- WHAT YOU NEED TO DO: Keep images out and repeat all data exactly.
(DATA SHOWN)
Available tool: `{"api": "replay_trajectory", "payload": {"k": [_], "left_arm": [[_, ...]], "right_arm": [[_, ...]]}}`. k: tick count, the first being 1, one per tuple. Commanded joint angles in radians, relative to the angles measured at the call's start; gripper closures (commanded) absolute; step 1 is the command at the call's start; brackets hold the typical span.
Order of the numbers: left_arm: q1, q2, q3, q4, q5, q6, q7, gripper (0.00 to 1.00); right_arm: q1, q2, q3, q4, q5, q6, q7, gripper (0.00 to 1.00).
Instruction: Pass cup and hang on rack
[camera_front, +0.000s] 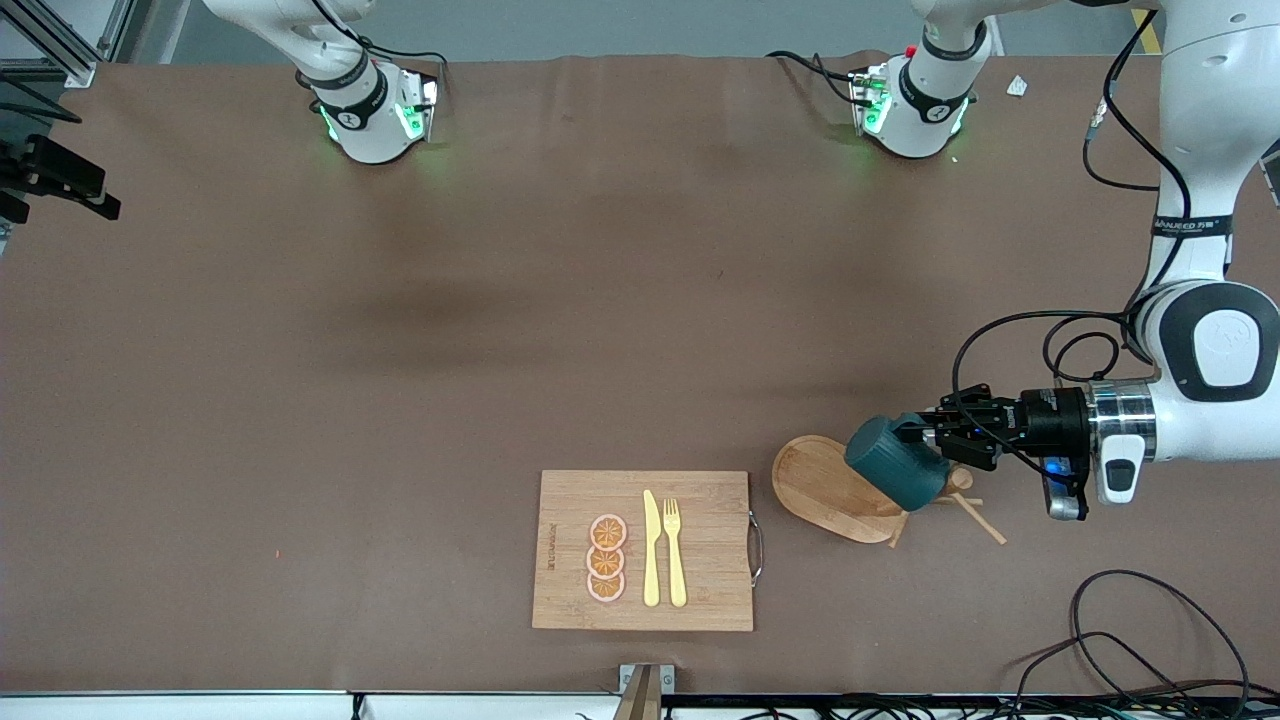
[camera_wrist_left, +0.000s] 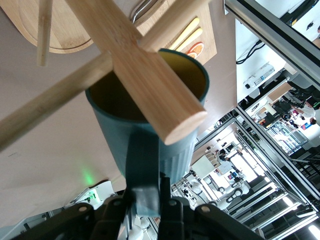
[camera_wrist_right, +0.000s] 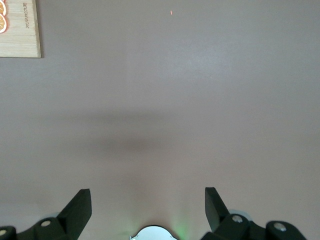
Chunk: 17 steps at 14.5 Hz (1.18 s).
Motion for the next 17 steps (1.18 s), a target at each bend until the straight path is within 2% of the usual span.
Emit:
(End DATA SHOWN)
- YOUR SOLUTION:
Available tool: `{"api": "replay_trajectory", "payload": {"k": [_], "left_arm": [[_, ...]], "right_arm": [[_, ...]]}}`. k: tick count, the first being 1, one per tuple. Commanded joint angles in radians, relative to the angles measured at the call's start; gripper closures (commanded) absolute; step 1 is the command at the call's start; brackets hold the typical span.
Order of the numbers: left_arm: q1, q2, q3, q4, q5, q6, q7, gripper (0.00 to 1.00); right_arm: q1, q2, q3, q4, q5, q6, q7, gripper (0.00 to 1.00).
Instruction: Pass cup and hang on rack
[camera_front, +0.000s] 
[camera_wrist_left, +0.000s] 
[camera_wrist_right, +0.000s] 
Chunk: 17 steps at 14.5 Hz (1.18 s).
Motion for the next 17 steps (1.18 s), a target at each bend until the straight path is within 2% of the usual span.
Emit:

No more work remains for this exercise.